Data extract Block Start

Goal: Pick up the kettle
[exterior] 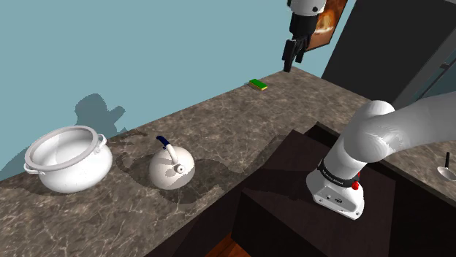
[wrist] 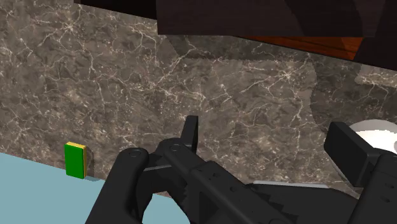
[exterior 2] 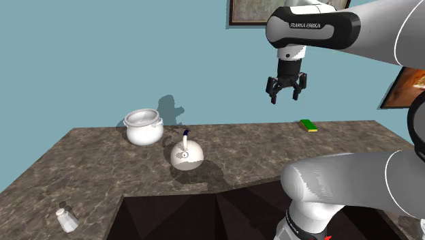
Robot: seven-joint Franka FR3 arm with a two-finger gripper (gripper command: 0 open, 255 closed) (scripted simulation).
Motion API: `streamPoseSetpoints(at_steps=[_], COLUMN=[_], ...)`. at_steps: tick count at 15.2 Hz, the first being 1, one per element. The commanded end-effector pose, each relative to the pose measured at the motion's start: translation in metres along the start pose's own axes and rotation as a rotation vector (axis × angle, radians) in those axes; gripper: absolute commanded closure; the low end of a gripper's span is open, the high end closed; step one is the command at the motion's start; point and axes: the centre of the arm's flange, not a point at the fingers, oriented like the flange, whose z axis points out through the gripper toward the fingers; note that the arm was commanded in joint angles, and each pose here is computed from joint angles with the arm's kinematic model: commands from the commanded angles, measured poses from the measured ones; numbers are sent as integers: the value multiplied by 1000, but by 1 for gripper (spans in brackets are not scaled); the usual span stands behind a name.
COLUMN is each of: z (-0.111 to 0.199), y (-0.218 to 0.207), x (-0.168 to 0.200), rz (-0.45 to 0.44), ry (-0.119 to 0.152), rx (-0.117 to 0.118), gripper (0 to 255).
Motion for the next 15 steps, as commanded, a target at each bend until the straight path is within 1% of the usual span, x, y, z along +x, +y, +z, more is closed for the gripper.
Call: streamPoseSetpoints(at_steps=[1,15], z=[0,79], y=[0,-144], x=[0,77], rz=[0,61], ry=[0,30], rx=[0,12], gripper=[0,0])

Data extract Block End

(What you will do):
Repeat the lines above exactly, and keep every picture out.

(Solution):
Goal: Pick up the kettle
[exterior] 
[wrist] 
[exterior 2] 
Robot: seven-joint Franka FR3 arm with a two-finger gripper (gripper command: 0 open, 255 closed) (scripted simulation).
Motion API: `streamPoseSetpoints(at_steps=[_], COLUMN=[_], ...)`. at_steps: tick count at 15.2 Hz, the first being 1, one per element. The commanded end-effector pose, each relative to the pose measured at the motion's start: translation in metres along the start pose's own axes and rotation as a rotation vector (axis × angle, radians) in those axes; gripper: absolute commanded closure; the low end of a gripper's span is open, the high end closed; step one is the command at the motion's start; point and axes: the centre of the arm's flange, not a point at the fingers, oriented like the flange, whose z axis points out through the gripper toward the fingers; note that the arm was commanded in joint angles, and each pose here is computed from joint angles with the arm's kinematic model: commands from the commanded angles, measured poses from the measured ones; numbers are sent as integers: the value multiplied by 1000, but by 1 for gripper (spans in brackets are not scaled); the usual span stands behind a name.
COLUMN is each of: z (-0.111 to 0.199), y (-0.218 to 0.207), x (-0.168 to 0.200), rz (-0.45 to 0.44), ry (-0.119 to 0.152), rx (-0.117 to 0.118), gripper (0 to 255).
Motion for the next 15 steps, as commanded, a target at each bend until the straight path is within 1% of the usual span, x, y, z along +x, +y, +z, more is closed for the gripper.
Call: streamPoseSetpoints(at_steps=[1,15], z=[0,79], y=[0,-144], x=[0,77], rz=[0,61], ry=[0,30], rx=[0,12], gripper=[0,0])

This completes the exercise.